New therapeutic avenue for type 2 diabetes

December 6, 2018
Restoring the action of insulin is one of the keys to fighting type 2 diabetes. Researchers from Inserm led by Dominique Langin at the Institute of Cardiovascular and Metabolic Diseases (Inserm/Université de Toulouse) are ...

Subtype of immune B cells can delay type 1 diabetes onset in mice

December 6, 2018
A team of researchers at Baylor College of Medicine and the University of Michigan Medical School reports today in the JCI Insight that a subset of immune B cells, known as CD19+IgM+ B cells, can delay the onset of type 1 ...

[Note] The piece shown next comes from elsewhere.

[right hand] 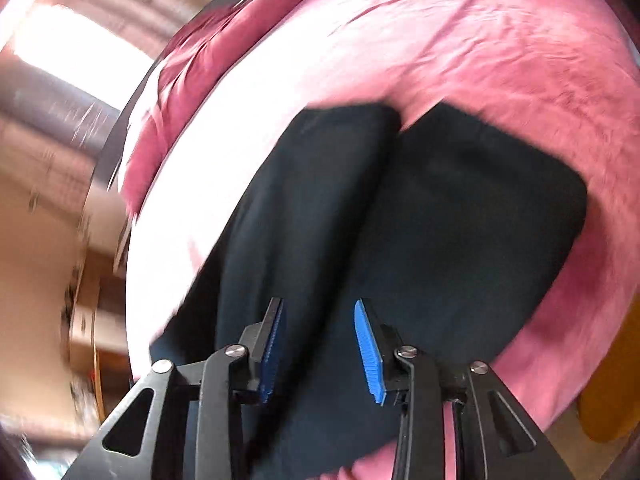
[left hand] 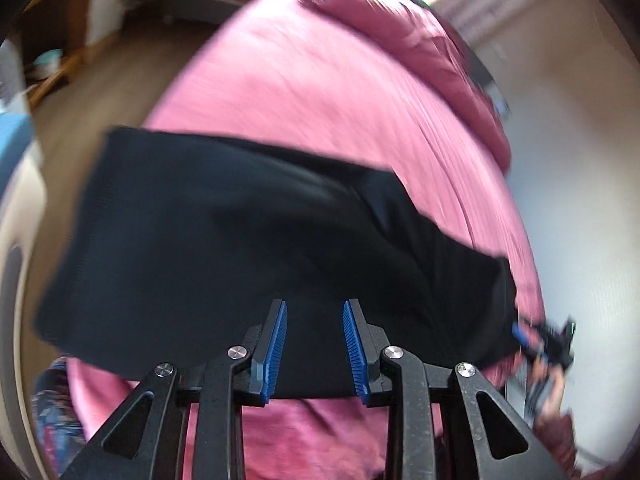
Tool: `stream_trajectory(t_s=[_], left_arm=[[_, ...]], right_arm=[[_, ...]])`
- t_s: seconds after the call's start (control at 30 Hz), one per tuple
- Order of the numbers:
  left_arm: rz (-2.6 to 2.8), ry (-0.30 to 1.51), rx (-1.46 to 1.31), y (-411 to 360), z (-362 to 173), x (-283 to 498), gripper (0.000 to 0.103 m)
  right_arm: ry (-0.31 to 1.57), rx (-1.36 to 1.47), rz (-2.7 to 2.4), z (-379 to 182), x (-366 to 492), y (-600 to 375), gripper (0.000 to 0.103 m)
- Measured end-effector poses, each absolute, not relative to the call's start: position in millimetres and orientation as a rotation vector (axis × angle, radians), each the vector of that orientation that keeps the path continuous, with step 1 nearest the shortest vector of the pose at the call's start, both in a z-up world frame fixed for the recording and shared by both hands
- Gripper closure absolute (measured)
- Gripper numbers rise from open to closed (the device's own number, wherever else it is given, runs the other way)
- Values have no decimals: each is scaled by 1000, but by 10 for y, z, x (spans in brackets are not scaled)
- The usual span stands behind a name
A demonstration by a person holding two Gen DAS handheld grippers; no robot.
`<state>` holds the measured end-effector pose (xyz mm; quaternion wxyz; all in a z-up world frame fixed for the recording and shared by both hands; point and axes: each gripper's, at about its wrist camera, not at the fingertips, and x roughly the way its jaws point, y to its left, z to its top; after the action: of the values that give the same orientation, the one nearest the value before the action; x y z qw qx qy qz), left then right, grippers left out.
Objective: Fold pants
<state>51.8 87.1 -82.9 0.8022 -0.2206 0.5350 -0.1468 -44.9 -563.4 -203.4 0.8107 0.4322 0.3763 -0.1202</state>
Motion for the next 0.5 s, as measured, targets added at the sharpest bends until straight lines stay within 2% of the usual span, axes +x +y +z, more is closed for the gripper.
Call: stream_trajectory(t_s=[0.23,0.4,0.5], left_arm=[[-406,1253,-384,301,-1023,581,73],[-462,1291,-337,37,-1075,642,73],[-497,1312,-320,-78,-1128,665,73]], right_arm=[[792,994,-352,-2198,-58,-6236,68],[830,935,-412,-2154,171,-6227,95],[811,834,-405,-1853,197,-6114,96]])
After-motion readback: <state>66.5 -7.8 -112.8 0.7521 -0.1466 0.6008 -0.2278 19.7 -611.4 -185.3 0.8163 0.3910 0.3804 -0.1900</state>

Memory B cells in the lung may be important for more effective influenza vaccinations

December 5, 2018
Seasonal influenza vaccines are typically less than 50 percent effective, according to Centers for Disease Control and Prevention studies. Research at the University of Alabama at Birmingham, published this week in Nature ...

1 comment

Adjust slider to filter visible comments by rank

Display comments: newest first

Anonym230660
not rated yet Dec 03, 2018
I was diagnosed with type 2 Diabetes and put on Metformin on June 26th, 2017. I started the some diet and followed it 100% for a few weeks and could not get my blood sugar to go below 140. Finally i began to panic and called my doctor, he told me to get used to it. He said I would be on metformin my whole life and eventually insulin. At that point i knew something wasn't right and began to do a lot of research. Then I found Ella's diabetes story (google " How Ella freed diabetes " ) I read that article from end to end because everything the writer was saying made absolute sense. I started the diet that day and the next week my blood sugar was down to 100 and now i have a fasting blood sugar between Mid 70's and the 80's. My doctor took me off the metformin after just three week of being on this lifestyle change. I have lost over 16 pounds and 3+ inches around my waist in a month.

Please sign in to add a comment. Registration is free, and takes less than a minute. Read more

Click here to reset your password.
Sign in to get notified via email when new comments are made.